Vi, ontem, um senhor de cabelo esbranquiçado, descendo os degraus da Caixa Econômica, alegremente assobiando. Não importava a idade, há anos, a meninada também assoviava. Alguns adultos diziam assobio, outros, assovio, o que as crianças repetiam. Mas, faz tempo, nunca mais vi um jovem assobiando. Li muito, tanto em crônicas, como nos contos, nos romances, ou na poesia, que o vento das montanhas, ao passar pelas frestas das portas, das janelas ou das telhas, assobia. E como é bom, à noite, no campo, ouvir isso no escuro, antes de adormecer…
Assobiar é uma coisa cultural, mais nos países quentes do que nos frios, nem sempre em todos os lugares. Na África, onde as etnias têm, desde então, sopro ou alma, ritmo e música, o costume de assobiar. Em Yorubá, significa sufe, e o substantivo assobio, ofé ou ífé. Mas, aqui, onde acontecem tantas boas e ricas influências musicais africanas, a juventude tem sido asmática, sem sopro e assovio. Nem samba, nem frevo, nenhum forró ou coco de roda. Jovens, às vezes, usam o assobio para, infelizmente, vaiar. E ao contrário, utiliza-se o assobio, fino e estridente como os xexéus, expressando admiração ou aplauso.
Meu pai assobiava. Dizia ele que assobiar faz bem à respiração. Sem pulmão, ninguém assovia. Assobiava ele e pedia a Zé Assovio músicas do seu gosto, maravilhosamente executadas. Prometia-se ao assobiador sua ida ao Show de Auditório da PRA8, na Rádio Clube de Pernambuco. Espalhavam que Zé do Assovio ganhava dinheiro, contratado pelos donos de concriz ou de papagaio. Corrupião ou concriz imita as músicas assobiadas. Em Campina Grande, na bela casa construída sobre pedra, do Dr. Antonio Targino e da Dra. Marluce, admirei, várias vezes, o seu concriz, preto e alaranjado, solto, passear sobre móveis, andar no chão, como se fosse um pet, e cantando garbosamente o Hino Nacional.
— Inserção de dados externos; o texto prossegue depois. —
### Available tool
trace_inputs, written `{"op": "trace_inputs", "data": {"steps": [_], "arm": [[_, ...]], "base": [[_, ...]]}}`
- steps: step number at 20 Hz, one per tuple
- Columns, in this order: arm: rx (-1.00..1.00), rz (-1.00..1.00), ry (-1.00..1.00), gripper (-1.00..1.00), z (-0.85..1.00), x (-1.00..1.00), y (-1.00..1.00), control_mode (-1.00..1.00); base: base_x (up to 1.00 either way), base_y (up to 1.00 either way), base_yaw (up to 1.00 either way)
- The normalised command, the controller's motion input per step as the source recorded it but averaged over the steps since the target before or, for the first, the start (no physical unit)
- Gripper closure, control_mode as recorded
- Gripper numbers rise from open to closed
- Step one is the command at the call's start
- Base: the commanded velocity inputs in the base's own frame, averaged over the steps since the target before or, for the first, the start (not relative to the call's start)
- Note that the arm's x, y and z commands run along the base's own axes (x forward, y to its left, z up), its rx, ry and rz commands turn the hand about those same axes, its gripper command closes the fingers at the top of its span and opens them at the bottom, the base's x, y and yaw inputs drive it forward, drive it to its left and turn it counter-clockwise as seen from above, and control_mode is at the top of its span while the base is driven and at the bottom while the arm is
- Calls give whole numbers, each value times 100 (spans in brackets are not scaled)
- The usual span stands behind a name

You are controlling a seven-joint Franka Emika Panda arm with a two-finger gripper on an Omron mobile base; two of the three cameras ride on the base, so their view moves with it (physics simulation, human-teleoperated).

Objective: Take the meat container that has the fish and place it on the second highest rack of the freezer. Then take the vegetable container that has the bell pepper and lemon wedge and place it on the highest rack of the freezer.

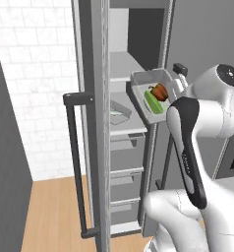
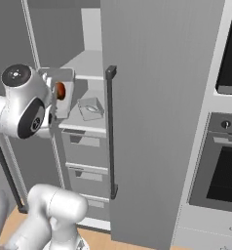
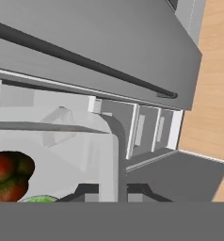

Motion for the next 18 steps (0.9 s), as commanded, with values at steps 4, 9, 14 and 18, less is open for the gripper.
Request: {"op": "trace_inputs", "data": {"steps": [4,9,14,18], "arm": [[7,2,0,100,25,42,0,-100],[0,0,3,100,16,59,7,-100],[0,0,9,100,2,79,10,-100],[0,0,8,100,0,75,7,-100]], "base": [[0,0,0],[0,0,0],[0,0,0],[0,0,0]]}}
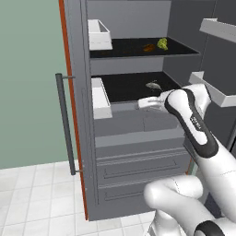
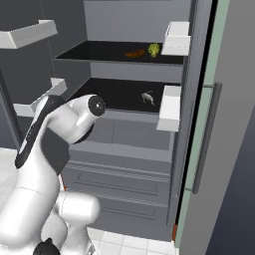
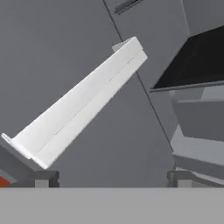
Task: Open the fridge, remove the banana, broccoli, and fish, and place them on any counter.
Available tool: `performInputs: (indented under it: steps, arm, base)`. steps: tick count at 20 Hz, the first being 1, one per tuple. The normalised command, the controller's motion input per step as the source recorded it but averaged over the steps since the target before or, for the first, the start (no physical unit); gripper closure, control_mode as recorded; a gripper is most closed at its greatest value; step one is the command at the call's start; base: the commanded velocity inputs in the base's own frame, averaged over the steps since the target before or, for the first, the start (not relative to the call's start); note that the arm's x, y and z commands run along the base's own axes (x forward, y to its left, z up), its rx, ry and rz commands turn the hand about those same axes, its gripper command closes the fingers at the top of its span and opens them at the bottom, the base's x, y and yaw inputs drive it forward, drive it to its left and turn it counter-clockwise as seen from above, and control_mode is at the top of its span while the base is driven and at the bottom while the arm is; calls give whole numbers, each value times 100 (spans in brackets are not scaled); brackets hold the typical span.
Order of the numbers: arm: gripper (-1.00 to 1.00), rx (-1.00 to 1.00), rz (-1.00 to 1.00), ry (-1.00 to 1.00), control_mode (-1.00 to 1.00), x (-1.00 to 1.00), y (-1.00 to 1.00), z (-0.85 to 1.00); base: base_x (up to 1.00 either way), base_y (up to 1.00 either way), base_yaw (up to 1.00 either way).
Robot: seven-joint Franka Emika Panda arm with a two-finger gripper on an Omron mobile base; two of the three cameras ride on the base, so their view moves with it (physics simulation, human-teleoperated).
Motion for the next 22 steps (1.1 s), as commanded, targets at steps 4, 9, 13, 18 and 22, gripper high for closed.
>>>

Zé Assovio mantinha sua fama pelas ruas da cidade, onde reiteravam a promessa de levá-lo a Rádio Tabajara, em João Pessoa, ou às de Recife. Mas, ele se satisfazia em ser entrevistado por Nabor, jornalista impressor do jornal quinzenal da cidade, A Folha. Maior notoriedade lhe dariam as rádios, especialmente a Jornal do Commercio, que se caracterizava com o slogan: “Pernambuco falando para o mundo”, ao que os itabaianenses replicavam: “E para Itabaiana também…” Numa das entrevistas, o mestre Assovio, sem diploma, soltou um dos seus geniais repentes. Foi-lhe indagado do que ele mais gostava na vida. Ao que surpreendeu: “Quando assobio no escuro”…
No início de 1970, já sabendo desse prazer de “assobiar no escuro”, voltava de Roma, da Itália, e no dia em que desci do navio Eugenio C, o amigo Sivuca fez uma seresta no terraço da minha casa, 99 da Rua Floriano Peixoto, no Alto dos Currais, comemorando meu retorno a Itabaiana. O nosso “sivuquismo”, meu e de Jessier Quirino, não esquece os dias de glória de Sivuca nos Estados Unidos, quando por insistente convite da extraordinária cantora sul-africana, Miriam Makeba, Sivuca se tornou diretor musical, arranjador e violão da “planetária” canção Pata Pata. Sivuca era assim, quanto mais famoso, mais simples ou um dos nossos na sua cidade, ou no seu berço Campo Grande. Foi nessa ocasião, olhando para Sivuca, que me vieram à mente a privilegiada escuridão de Zé Assovio e os que, ao orar ou a meditar, fecham os olhos. Perguntei a Sivuca por que também os fechava, não desconhecendo seu albinismo, ao que respondeu, sorrindo: “No escuro, eu vejo mais a música”…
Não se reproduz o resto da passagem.